◆ **Action item**
What lines in the listing include "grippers"? Return a copy of each.

[Given information — start]

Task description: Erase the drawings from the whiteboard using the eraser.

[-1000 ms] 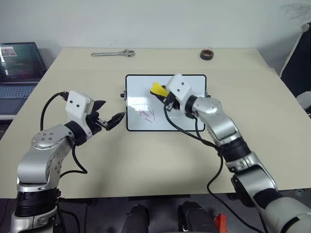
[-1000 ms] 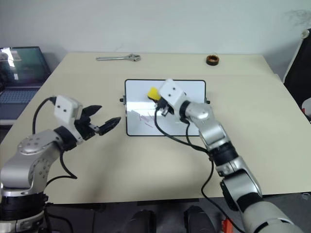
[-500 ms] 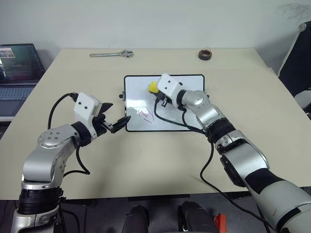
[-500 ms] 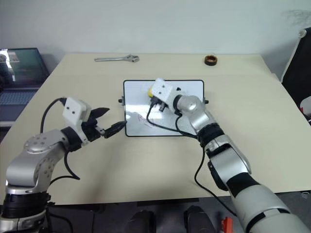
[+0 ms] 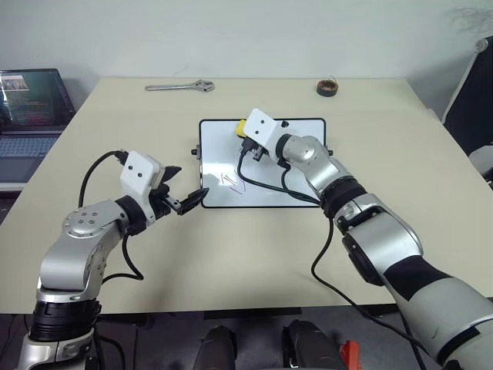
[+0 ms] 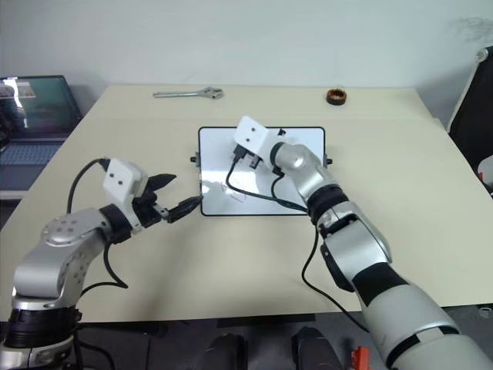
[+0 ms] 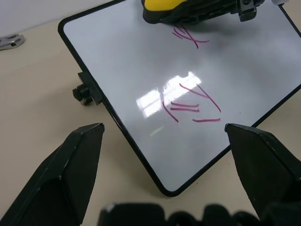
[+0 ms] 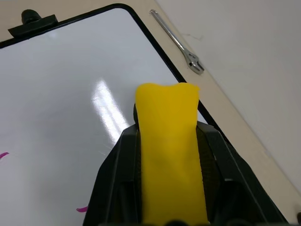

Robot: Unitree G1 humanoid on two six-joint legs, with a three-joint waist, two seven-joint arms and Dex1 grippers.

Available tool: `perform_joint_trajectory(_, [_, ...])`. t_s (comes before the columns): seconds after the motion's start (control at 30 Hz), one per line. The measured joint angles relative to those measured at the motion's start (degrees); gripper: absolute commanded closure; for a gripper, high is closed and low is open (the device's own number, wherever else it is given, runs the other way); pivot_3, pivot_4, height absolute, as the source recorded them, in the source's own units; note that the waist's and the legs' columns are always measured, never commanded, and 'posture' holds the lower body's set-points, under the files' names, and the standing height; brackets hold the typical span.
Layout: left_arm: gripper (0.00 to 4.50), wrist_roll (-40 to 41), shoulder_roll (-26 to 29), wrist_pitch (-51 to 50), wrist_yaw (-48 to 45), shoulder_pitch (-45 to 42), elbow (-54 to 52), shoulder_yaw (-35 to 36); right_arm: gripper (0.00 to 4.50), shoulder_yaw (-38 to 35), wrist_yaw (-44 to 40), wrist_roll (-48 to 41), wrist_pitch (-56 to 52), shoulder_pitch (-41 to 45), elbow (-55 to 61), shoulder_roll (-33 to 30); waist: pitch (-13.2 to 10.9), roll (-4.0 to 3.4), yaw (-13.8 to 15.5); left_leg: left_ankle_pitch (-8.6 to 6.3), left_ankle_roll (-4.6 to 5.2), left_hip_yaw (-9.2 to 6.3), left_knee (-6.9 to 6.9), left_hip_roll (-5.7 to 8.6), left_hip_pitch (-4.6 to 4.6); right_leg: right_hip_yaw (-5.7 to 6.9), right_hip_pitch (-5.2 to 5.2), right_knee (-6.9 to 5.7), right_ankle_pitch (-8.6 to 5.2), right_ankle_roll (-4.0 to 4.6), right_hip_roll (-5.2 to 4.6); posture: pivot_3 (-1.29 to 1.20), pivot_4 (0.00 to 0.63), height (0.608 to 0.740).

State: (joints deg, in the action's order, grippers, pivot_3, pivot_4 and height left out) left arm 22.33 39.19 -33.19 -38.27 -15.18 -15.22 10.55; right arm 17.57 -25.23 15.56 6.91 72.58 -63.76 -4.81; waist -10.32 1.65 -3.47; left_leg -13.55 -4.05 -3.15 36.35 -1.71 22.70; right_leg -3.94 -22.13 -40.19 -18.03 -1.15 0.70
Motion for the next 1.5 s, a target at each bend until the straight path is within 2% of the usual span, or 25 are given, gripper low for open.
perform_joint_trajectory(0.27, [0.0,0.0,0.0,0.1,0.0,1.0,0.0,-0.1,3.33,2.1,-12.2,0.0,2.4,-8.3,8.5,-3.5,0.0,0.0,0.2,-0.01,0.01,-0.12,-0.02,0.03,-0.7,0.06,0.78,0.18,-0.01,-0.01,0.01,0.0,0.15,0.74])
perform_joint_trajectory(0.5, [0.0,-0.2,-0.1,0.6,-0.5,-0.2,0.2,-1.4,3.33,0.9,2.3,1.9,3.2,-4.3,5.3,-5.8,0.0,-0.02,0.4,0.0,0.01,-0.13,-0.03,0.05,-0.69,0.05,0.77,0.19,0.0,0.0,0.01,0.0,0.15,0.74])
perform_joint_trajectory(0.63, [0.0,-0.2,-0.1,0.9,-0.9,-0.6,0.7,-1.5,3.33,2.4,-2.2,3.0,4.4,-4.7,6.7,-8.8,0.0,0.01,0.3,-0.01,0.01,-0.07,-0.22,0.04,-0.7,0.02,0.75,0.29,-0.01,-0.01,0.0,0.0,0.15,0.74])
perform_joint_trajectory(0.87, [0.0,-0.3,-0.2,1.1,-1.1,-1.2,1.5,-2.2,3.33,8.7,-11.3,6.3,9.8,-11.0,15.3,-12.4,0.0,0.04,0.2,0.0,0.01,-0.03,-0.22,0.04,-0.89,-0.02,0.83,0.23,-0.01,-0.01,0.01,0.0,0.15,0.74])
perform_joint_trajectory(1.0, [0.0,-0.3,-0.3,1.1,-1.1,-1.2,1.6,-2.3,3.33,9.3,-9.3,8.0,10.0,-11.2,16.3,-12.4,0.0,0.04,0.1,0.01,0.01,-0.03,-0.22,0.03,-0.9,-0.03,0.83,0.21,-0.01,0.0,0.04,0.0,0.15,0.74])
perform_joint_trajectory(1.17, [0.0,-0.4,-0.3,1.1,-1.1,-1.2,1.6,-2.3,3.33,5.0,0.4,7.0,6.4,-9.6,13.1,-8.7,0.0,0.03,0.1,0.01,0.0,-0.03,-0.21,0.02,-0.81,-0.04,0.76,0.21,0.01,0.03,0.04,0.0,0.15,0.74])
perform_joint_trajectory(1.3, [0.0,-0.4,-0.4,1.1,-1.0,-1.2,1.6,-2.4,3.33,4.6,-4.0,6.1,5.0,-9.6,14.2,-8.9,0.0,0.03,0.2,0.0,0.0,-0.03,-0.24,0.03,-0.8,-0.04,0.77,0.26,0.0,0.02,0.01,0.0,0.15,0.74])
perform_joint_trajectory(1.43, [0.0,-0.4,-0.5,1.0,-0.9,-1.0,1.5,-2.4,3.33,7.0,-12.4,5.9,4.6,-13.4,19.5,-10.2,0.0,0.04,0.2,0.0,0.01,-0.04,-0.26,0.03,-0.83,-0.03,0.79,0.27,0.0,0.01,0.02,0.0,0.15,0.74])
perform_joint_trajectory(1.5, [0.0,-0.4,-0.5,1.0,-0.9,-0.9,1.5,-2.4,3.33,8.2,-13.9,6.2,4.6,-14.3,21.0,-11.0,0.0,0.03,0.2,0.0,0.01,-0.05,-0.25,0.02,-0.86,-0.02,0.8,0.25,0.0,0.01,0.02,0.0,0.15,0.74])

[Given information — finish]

◆ **Response box**
Robot: Unitree G1 humanoid on two six-joint legs, with a three-joint waist, two seven-joint arms and Dex1 grippers.
State: (joints deg, in the action's order, grippers, pivot_3, pivot_4 and height left out) left arm 22.33 39.19 -33.19 -38.27 -15.18 -15.22 10.55; right arm 17.57 -25.23 15.56 6.91 72.58 -63.76 -4.81; waist -10.32 1.65 -3.47; left_leg -13.55 -4.05 -3.15 36.35 -1.71 22.70; right_leg -3.94 -22.13 -40.19 -18.03 -1.15 0.70

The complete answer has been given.